Mientras escribo, suelo buscar referencias de lo que imagino. Para esta adaptación, busqué imágenes de cómo creía que deberían ser los espacios naturales, el taller, los pueblos cercanos a la frontera y de ese tipo de ruralidad, donde no hay un espacio y un tiempo definidos. El mundo de la Mesopotamia, arrancando por la zona de Misiones hacia abajo, era mi guía en la escritura. Y dentro de ese territorio teníamos que encontrar un taller aislado, en medio de la nada. La película narra un viaje, que necesariamente tenía que ir cambiando de paisaje hasta llegar a esa locación donde quedan detenidos y donde se desarrolla todo el segundo acto. Además, había que dar la idea de que los personajes recorren muchos kilómetros en caminos internos, de ripio, donde no transita nadie, y ese mundo del Gringo y el Chango era justamente ahí, aislado de todo. La historia de El viento que arrasa es encerrada, tensa, endogámica, y esas sensaciones había que contarlas espacialmente. Los primeros scoutings en Uruguay (donde finalmente filmamos la película) sirvieron para entender el entorno que recorrerían y, una vez que eso estuvo definido, nos focalizamos en el taller. Por cuestiones de presupuesto y de practicidad, tomamos la decisión de que ese decorado quedara relativamente cerca de Montevideo, a unos 50 km, para poder ir y volver diariamente a filmar durante las tres semanas que estaban dedicadas a ese decorado.
Todas las referencias que nos traíamos de nuestros diversos scoutings fueron buenas para salir a buscar ese taller “en medio de la nada”. Apareció un galpón desvencijado, rodeado de viejos chiqueros, con un terreno ondulado alrededor, que fue fundamental, porque podía pegarse bien con los paisajes que habíamos visto. Era perfecto y cerca. Se construyó una galería, se armaron espacios nuevos sobre lo que ya había construido, y abrimos huecos en las chapas para que el exterior estuviera siempre presente y conectado. No hay intimidad, todo se ve, todos los personajes quedan de esa forma expuestos y conectados, y con una sensación de estar a la intemperie.
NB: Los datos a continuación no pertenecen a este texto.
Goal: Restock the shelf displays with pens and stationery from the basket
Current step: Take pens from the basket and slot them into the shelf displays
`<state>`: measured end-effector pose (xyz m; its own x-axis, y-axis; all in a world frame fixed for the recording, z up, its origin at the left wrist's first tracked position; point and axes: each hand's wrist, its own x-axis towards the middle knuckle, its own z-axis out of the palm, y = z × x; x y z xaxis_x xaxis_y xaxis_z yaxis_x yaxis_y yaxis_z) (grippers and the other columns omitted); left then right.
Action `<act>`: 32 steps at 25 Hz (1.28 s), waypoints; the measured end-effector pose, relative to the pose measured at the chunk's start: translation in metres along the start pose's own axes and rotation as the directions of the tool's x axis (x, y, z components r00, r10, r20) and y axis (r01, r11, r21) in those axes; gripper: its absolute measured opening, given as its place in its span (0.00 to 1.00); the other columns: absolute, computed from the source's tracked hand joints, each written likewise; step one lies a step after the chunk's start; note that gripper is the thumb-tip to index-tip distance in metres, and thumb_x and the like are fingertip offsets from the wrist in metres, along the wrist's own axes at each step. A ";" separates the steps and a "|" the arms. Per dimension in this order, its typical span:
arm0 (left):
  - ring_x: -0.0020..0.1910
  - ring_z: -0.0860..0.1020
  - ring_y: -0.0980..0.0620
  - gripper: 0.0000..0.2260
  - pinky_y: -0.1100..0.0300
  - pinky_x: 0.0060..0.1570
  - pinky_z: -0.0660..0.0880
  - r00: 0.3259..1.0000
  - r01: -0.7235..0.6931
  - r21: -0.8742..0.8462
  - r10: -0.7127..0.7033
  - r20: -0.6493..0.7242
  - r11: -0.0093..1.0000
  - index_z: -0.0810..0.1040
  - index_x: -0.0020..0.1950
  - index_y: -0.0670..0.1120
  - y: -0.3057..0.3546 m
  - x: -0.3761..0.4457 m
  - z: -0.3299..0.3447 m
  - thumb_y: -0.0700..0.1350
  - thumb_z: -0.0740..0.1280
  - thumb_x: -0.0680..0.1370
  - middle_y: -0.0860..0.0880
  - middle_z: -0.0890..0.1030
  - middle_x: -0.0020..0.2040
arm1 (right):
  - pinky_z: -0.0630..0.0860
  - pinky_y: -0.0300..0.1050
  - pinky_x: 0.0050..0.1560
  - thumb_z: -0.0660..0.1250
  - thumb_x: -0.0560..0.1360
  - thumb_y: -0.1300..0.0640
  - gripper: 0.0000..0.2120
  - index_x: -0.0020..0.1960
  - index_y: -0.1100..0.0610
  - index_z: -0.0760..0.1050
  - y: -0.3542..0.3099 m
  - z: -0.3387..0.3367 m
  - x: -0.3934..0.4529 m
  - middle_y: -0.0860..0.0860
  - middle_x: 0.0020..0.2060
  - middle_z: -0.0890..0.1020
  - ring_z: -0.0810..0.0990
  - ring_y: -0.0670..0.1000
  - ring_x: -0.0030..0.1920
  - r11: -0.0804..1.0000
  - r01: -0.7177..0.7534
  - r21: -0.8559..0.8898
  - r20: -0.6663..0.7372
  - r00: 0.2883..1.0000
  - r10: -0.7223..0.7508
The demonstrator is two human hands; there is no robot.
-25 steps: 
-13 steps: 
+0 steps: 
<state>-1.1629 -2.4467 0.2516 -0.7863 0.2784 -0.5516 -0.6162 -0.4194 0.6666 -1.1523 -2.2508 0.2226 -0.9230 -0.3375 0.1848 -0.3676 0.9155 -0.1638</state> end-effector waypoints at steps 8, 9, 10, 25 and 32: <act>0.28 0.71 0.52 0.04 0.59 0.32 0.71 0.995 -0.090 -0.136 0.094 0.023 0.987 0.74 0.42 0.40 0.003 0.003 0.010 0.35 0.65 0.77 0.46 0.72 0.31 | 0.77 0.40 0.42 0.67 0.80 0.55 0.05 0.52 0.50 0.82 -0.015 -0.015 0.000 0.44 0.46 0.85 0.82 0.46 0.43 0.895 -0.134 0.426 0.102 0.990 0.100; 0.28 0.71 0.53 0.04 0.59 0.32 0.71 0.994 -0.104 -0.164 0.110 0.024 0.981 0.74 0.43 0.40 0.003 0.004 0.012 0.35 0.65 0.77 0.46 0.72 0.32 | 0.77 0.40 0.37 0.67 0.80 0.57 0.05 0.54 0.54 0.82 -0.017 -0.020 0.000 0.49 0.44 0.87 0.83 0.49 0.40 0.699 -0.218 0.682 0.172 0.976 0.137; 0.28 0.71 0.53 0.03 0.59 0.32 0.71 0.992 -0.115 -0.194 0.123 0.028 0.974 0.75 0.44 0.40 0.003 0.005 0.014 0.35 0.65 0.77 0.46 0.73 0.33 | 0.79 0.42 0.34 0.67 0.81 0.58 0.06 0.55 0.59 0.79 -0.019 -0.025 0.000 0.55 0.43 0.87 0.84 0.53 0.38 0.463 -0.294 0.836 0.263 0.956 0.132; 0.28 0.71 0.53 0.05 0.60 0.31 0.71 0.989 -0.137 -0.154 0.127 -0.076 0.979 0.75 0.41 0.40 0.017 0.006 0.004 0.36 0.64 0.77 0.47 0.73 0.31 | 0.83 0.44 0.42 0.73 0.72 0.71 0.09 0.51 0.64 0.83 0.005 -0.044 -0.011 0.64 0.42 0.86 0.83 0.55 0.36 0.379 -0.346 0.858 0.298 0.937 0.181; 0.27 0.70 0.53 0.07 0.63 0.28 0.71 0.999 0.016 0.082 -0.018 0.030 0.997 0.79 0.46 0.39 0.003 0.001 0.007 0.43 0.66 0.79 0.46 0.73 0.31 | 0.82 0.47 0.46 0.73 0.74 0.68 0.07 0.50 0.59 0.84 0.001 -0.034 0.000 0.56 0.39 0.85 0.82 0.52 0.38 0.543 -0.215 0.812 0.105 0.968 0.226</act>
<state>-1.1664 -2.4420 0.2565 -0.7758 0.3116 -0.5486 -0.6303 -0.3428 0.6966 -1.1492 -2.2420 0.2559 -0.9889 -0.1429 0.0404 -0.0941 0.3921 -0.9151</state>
Se trajeron carcazas de autos, ruedas, llantas y todo tipo de desechos metálicos para ambientar. Hubo muchísimo que diseñar para el maravilloso equipo de arte, pero había una base muy buena en esa locación encontrada. Y, además, se me cumplía una de las cosas que yo más disfruto del cine: la mentira espacial, esa especie de Frankenstein que se arma con sitios diversos, de a pedazos. Esos lugares se unen solo cinematográficamente dando un sentido de verdad que le pertenecen nada más (y nada menos) que al imaginario de la película. Hay cosas que parecen lejanas en su distancia (el taller, el pueblo fronterizo, la casa de Zack), pero estaban ahí nomás de una zona urbana, y otras para las que hubo que meterse en sitios muy complejos de llegar, de largas caminatas porque no llegaban los autos, pero su impronta era incomparable. En ese sentido, el diseño de producción, arte y locaciones fue perfecto: cuando era mejor estar cerca, lo estábamos; cuando necesitábamos mucha estructura humana y técnica contábamos con ella, así como por momentos era mejor salir a filmar con una mínima estructura y poca gente. La combinación de todo esto fue apropiada para esta película compleja.